Monday, October 18, 2004

"And one thing I will say for George Bush, he has disabused me of my old belief that it doesn't really matter who's President"- a blogger named Barlow

Aside from the report I had to do on Millard Filmore in third grade (when the assignment was states, I got Delaware, so, yeah,) I don't remember thinking about politics until grade five. The year was 1991, and Bill Clinton and a bunch of other guys whose names still escape me (Dukakis? Buchanan? James K. Polk?) were in the running for President of the United States. One day, the third most hated teacher in the course of my plaid, pleated skirt-wearing career wrote the names of all the candidates on the blackboard. She then proceeded to ask each student for whom he or she would vote if 10-year-olds could, in fact, vote. I calmly and confidently replied, "I don't care." Scary old Mrs.
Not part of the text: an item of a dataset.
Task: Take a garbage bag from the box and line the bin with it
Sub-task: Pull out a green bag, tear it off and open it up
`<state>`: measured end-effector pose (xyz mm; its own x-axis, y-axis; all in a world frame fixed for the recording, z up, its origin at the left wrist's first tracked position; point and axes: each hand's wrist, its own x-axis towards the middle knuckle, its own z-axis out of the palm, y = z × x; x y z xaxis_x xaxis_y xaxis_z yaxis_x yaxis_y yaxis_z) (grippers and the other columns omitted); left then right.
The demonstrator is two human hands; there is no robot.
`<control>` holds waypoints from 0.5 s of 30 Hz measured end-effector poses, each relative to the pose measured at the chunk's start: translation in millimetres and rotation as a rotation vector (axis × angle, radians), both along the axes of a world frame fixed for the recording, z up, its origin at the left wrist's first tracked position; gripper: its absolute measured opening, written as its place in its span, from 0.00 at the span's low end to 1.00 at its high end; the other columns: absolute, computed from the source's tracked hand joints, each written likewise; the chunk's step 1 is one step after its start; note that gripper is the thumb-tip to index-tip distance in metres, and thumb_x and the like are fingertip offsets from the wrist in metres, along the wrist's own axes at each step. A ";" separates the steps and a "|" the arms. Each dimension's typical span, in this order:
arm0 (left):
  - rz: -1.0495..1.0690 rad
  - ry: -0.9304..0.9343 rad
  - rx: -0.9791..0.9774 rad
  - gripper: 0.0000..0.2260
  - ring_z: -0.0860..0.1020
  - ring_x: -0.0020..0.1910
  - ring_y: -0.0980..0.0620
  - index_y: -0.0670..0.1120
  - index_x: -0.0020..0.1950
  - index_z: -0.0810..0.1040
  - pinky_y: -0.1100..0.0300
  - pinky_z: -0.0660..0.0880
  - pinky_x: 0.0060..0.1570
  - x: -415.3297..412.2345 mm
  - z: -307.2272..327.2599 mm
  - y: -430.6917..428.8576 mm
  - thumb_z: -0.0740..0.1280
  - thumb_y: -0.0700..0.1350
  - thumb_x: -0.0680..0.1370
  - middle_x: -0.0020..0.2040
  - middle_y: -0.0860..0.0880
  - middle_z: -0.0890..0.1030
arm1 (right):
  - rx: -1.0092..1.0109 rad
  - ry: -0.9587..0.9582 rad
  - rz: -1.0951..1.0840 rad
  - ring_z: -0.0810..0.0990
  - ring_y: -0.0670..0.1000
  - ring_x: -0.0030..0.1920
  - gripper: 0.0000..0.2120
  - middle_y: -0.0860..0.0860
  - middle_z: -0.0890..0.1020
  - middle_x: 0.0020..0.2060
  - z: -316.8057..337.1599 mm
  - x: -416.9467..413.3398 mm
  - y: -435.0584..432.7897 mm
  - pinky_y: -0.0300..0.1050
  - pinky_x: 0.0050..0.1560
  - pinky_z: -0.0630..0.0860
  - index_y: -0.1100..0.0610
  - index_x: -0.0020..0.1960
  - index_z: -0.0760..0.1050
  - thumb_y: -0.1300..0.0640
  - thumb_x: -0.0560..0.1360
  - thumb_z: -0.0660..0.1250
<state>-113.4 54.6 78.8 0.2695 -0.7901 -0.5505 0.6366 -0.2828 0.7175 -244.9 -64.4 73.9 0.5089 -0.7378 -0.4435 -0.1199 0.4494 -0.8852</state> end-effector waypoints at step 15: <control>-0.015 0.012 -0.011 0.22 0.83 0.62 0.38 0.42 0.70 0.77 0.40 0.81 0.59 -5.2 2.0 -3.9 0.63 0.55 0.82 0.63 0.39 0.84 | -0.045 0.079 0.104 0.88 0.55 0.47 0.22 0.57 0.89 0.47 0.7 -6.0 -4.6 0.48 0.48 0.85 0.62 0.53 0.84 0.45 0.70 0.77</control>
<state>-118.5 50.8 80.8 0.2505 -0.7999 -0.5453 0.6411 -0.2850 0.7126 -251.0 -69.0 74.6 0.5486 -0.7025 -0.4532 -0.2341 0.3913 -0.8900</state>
Kraus bellowed "You don't...CAAARE?" in front of the entire class, and being the stubborn bastard that I was and am (now I REALLY wasn't going to care,) thus began my legacy of political apathy, ambivalence, and plain old unawareness.
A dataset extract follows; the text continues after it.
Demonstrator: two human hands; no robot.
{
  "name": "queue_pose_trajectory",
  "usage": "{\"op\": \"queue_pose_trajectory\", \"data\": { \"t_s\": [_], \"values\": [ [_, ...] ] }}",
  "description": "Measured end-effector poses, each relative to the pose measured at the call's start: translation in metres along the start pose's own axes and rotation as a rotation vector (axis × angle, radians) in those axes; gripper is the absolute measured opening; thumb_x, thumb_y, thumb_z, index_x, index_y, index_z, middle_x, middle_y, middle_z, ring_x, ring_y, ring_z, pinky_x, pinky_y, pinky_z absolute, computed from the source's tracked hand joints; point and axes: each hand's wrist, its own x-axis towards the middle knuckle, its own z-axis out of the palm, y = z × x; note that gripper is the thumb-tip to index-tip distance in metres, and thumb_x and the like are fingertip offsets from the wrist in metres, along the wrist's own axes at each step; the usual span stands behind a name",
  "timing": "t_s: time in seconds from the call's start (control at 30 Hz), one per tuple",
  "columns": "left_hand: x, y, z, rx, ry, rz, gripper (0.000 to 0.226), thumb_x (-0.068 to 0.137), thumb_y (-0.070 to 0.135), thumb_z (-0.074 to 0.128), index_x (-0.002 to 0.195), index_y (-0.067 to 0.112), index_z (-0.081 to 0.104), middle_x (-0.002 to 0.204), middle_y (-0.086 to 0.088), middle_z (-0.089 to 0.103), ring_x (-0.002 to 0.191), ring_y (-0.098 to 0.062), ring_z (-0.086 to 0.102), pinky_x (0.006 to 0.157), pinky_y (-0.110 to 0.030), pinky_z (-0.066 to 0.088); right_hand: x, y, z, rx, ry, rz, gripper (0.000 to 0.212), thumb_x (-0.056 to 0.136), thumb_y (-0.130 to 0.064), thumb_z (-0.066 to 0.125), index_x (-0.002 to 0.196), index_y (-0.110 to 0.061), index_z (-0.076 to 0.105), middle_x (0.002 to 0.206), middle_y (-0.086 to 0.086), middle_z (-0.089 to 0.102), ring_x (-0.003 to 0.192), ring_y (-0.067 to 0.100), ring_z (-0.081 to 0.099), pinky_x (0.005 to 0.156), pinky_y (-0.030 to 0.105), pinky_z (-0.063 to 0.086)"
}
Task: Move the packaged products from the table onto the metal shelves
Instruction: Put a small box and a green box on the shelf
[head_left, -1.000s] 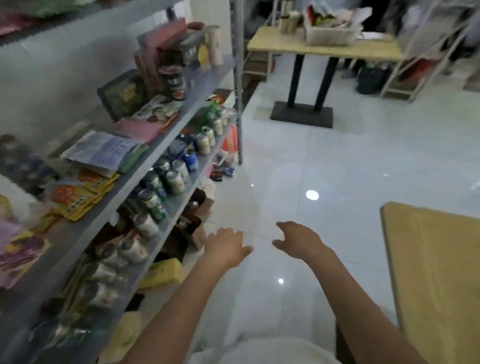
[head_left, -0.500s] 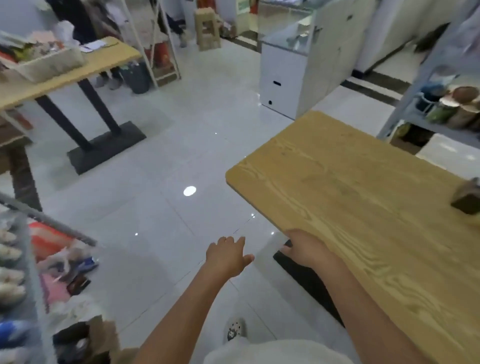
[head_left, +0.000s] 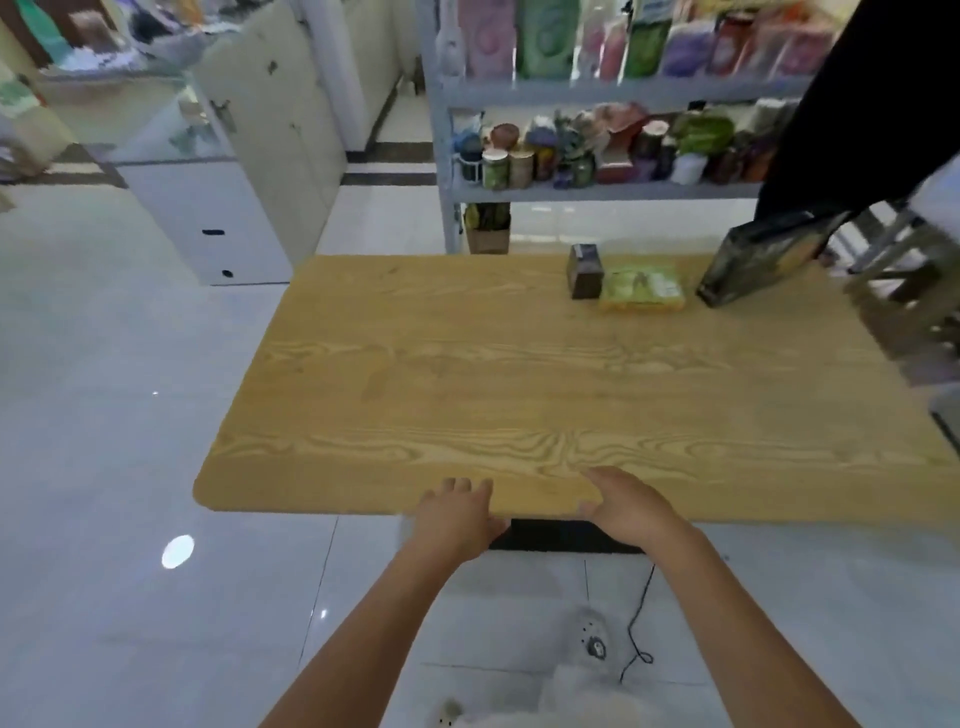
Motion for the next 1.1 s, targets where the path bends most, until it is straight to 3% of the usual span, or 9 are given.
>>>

Though I was an excellent history student and even eeked out a 4 on the American Government AP exam, my interest didn't improve much over the years. I can't say I remember a damn thing about the 1996 election, and though I filled out a voter's registration form in 2000, my first eligible election, I never bothered to ensure that it was processed (it wasn't, but I was in New York and Wisconsin went Democrat, so it was not my fault, ok?). But then, by the grace of Jon Stewart, my amateur political analyst pal Perplexa, and my extreme distaste for all things fanatically religious, I have become a person who not only registered to vote after minimal (ok, a few months of) prodding by friends and family, but was able to hold my own in an hour long, albeit very drunken, debate with my boss' Bush-supporting boss.

And now, with my newfound political fervor (we're talking in relative terms, here,) I bring you a couple of articles that are so good and persuasive that 1., even I was able to complete them and 2., they are going straight to The Parents in Wisconsin who are still, for some ungodly reason, undecided. So, Mrs. Kraus (are you still alive?), I CAAAARE. Happy now?

*NYT mag's Without a Doubt: "What makes Bush's presidency so radical — even to some Republicans — is his preternatural, faith-infused certainty in uncertain times." Do take special note of the part about the Swedish army. Yeeeikes.

*John Perry Barlow's October 3rd Post, Supporting Kerry Anyway [via Gregtheboyfriend]: "Gradually, I have watched the steam go out of the Anybody-But-Bush crowd as we realized that anybody, in this instance, was the increasingly irksome John Kerry...Against this backdrop of Bush-driven national emergencies, I've been allowing John Kerry's accent to diminish my sense of commitment to his election, I can't do this any more. Neither can the rest of us who have any regard for the well-being of our descendents. Yeah, John Kerry makes a lousy candidate for Prom King. But that isn't what he's running for." Booyah. Great article, but the comments scare me.